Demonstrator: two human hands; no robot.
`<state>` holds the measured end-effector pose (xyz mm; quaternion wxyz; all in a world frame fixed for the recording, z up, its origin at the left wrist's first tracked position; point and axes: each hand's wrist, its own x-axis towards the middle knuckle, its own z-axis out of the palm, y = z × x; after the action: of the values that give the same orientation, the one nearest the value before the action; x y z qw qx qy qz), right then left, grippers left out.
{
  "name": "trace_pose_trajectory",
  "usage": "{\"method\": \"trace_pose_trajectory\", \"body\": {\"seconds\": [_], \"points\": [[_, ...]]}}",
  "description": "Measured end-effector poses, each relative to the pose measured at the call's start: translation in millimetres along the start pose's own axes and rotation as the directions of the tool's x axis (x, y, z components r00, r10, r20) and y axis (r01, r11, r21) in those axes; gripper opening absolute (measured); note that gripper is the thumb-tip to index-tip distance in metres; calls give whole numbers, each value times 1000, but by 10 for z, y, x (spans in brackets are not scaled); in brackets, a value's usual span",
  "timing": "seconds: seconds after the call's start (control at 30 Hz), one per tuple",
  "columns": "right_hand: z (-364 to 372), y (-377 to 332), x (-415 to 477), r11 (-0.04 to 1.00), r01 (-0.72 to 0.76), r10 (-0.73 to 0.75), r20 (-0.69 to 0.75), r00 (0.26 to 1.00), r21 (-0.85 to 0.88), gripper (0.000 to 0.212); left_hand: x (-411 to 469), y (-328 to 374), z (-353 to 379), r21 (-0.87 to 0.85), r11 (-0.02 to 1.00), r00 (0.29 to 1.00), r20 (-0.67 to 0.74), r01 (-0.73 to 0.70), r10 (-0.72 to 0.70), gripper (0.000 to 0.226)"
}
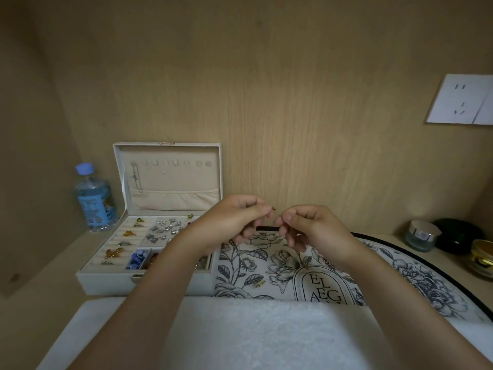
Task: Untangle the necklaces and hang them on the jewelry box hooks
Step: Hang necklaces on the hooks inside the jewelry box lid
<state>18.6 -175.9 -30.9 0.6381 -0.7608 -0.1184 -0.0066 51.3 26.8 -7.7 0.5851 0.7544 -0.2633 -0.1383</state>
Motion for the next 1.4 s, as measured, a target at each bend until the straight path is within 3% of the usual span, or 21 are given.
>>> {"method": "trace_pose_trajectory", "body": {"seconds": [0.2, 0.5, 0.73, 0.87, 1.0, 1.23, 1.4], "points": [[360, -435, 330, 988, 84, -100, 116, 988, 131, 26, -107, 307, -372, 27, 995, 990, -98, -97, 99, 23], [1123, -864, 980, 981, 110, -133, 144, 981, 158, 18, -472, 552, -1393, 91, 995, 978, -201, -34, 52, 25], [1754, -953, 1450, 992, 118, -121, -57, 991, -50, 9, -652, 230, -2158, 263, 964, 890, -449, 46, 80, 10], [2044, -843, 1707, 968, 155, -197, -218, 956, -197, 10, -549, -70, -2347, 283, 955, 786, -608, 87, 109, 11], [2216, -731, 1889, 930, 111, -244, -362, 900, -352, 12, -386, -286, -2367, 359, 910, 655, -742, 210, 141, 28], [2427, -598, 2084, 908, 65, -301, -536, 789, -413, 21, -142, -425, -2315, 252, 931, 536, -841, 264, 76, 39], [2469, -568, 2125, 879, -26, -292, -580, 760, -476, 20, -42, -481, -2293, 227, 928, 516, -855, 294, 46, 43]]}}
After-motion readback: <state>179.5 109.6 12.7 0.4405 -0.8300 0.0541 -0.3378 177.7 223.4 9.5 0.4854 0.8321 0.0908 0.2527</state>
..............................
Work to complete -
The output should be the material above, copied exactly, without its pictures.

Solution to this problem -
Demonstrator: two human hands; no robot.
`<state>` holds the measured end-effector pose (xyz mm; quaternion wxyz; all in a world frame fixed for the recording, z up, its origin at the left wrist's first tracked position; point and axes: each hand's wrist, its own x-axis towards the middle knuckle, its own z-axis out of the palm, y = z × x; after the action: of the values that give the same orientation, the one nearest the value before the action; x y z qw qx qy qz), right then left, grippers left out.
{
  "name": "trace_pose_trajectory",
  "usage": "{\"method\": \"trace_pose_trajectory\", \"body\": {\"seconds\": [_], \"points\": [[_, ...]]}}",
  "description": "Measured end-effector poses, each relative to the pose measured at the call's start: translation in millimetres along the start pose's own axes and rotation as the directions of the tool's x axis (x, y, z components r00, r10, r20) and y axis (r01, r11, r21) in those axes; gripper opening absolute (measured); note that gripper is the thumb-tip to index-tip distance in metres; calls give whole numbers, each value times 1000, but by 10 for z, y, x (spans in brackets are not scaled); in brackets, a value's usual span",
  "timing": "seconds: seconds after the call's start (control at 30 Hz), one per tuple",
  "columns": "right_hand: z (-364 to 372), y (-377 to 332), x (-415 to 477), r11 (-0.04 to 1.00), r01 (-0.72 to 0.76), r10 (-0.73 to 0.75), r20 (-0.69 to 0.75), r00 (0.26 to 1.00), r21 (-0.85 to 0.88), gripper (0.000 to 0.212); left_hand: x (-411 to 469), y (-328 to 374), z (-353 to 379), r21 (-0.87 to 0.85), r11 (-0.02 to 1.00), r00 (0.29 to 1.00), r20 (-0.67 to 0.74), r01 (-0.73 to 0.70), r10 (-0.72 to 0.70), gripper (0.000 to 0.226)"
}
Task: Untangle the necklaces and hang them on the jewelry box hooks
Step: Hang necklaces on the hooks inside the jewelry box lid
<state>18.6 -175.9 -30.9 0.6381 -0.7608 -0.1184 -0.0066 51.3 26.8 -7.7 0.5851 0.7544 -0.2633 -0.1383</state>
Motion for the next 1.4 s, as measured, a target at each bend until the straight path is within 3% of the usual span, or 21 are given.
>>> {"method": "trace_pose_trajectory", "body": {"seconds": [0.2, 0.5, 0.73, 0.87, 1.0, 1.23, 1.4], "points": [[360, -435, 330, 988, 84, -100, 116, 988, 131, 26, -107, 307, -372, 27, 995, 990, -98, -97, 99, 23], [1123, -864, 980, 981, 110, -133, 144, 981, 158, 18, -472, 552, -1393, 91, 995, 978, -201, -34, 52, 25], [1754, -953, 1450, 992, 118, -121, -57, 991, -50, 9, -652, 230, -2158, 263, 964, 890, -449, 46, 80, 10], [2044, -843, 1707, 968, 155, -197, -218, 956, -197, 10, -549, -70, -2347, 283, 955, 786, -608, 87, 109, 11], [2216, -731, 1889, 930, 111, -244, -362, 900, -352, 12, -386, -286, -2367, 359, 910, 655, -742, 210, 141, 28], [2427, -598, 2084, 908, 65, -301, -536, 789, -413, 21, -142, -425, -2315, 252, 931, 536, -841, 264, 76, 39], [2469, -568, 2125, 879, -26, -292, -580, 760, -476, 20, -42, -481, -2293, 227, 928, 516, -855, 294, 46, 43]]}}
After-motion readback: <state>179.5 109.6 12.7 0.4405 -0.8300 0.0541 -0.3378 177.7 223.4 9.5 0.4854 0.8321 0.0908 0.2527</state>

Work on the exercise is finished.